Pulse train control in an excitable micropillar laser with delayed optical feedback (Conference Presentation)

Abstract

Recent experiments with an excitable VCSEL micropillar laser with delayed optical feedback demonstrated that the system is able to sustain trains of optical pulses. The laser has two layers of gain and one layer of absorption in the VCSEL cavity, and it is an excitable single longitudinal and transverse mode laser. With optical feedback, a past pulse can trigger a new pulse, creating a pulse train with repetition rate given by the delay time. It is possible to trigger and retime pulses by appropriate external perturbations, in the form of appropriately timed short optical pulses.
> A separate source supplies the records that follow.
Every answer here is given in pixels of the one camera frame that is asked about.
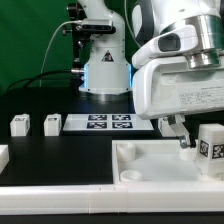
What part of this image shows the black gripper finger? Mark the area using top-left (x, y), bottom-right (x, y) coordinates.
top-left (167, 114), bottom-right (196, 149)

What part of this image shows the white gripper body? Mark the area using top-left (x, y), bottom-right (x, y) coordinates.
top-left (132, 25), bottom-right (224, 119)

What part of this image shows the white square tabletop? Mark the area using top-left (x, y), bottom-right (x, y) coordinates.
top-left (112, 140), bottom-right (223, 182)

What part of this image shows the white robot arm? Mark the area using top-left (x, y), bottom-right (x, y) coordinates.
top-left (79, 0), bottom-right (224, 148)

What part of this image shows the white U-shaped fence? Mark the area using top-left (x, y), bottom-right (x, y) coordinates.
top-left (0, 144), bottom-right (224, 215)

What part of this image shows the white marker base plate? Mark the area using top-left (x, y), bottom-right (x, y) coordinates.
top-left (63, 114), bottom-right (153, 131)

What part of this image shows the grey camera on mount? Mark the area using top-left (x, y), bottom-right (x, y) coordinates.
top-left (80, 19), bottom-right (116, 34)

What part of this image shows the white cable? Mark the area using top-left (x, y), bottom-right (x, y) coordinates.
top-left (39, 20), bottom-right (83, 88)

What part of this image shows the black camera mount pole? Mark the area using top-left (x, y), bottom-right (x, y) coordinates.
top-left (63, 2), bottom-right (86, 85)

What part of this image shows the black cable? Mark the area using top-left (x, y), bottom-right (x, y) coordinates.
top-left (5, 69), bottom-right (84, 94)

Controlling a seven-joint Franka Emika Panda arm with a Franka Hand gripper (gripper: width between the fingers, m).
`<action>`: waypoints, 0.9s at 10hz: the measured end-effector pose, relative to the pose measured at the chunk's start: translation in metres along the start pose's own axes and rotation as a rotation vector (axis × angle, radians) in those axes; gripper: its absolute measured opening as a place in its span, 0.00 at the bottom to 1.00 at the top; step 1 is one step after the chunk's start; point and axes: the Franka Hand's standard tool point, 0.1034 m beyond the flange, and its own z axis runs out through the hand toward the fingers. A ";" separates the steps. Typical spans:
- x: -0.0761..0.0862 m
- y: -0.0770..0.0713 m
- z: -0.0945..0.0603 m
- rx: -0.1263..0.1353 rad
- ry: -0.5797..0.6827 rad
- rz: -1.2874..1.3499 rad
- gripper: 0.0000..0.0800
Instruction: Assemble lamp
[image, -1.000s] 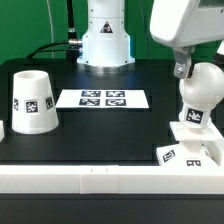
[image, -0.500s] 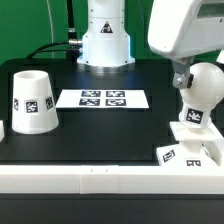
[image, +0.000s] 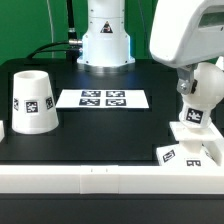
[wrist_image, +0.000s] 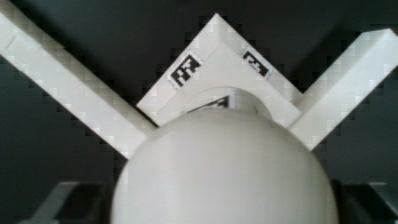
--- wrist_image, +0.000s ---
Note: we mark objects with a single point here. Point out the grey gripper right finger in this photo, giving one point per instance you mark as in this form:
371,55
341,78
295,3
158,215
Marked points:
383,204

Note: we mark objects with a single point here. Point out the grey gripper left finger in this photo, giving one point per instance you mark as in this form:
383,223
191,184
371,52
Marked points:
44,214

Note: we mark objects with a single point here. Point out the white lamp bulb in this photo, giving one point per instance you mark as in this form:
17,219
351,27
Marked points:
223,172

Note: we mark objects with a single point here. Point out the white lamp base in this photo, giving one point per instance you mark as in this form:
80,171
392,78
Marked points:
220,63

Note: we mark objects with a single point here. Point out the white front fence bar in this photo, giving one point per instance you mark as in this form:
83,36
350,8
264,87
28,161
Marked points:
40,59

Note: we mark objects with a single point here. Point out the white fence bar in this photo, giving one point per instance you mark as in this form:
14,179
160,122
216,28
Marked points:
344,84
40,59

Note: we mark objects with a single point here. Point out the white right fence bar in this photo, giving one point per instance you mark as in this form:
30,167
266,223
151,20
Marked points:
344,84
In particular, several pulse trains can be triggered independently by optical perturbations, and sustained simultaneously in the external cavity, with different timing in between pulses. Such dynamics are also called localised structures, and are investigated here theoretically. It has been verified experimentally and theoretically that the phase of the electric field is not relevant. The Yamada model – a well-established system of ordinary differential equations for intensity, gain and absorption – is thus a suitable model. As we show, the Yamada model with delayed intensity feedback describes the pulsing micropillar laser system in good agreement with the experiment. A bifurcation analysis of this model shows that several pulsing periodic solution with different repetition rates coexist and are stable. Although coexisting pulse trains can seem independent on the timescale of the experiment, we show that they correspond here to extremely long transient dynamics toward one of the stable periodic solutions, with equidistant pulses.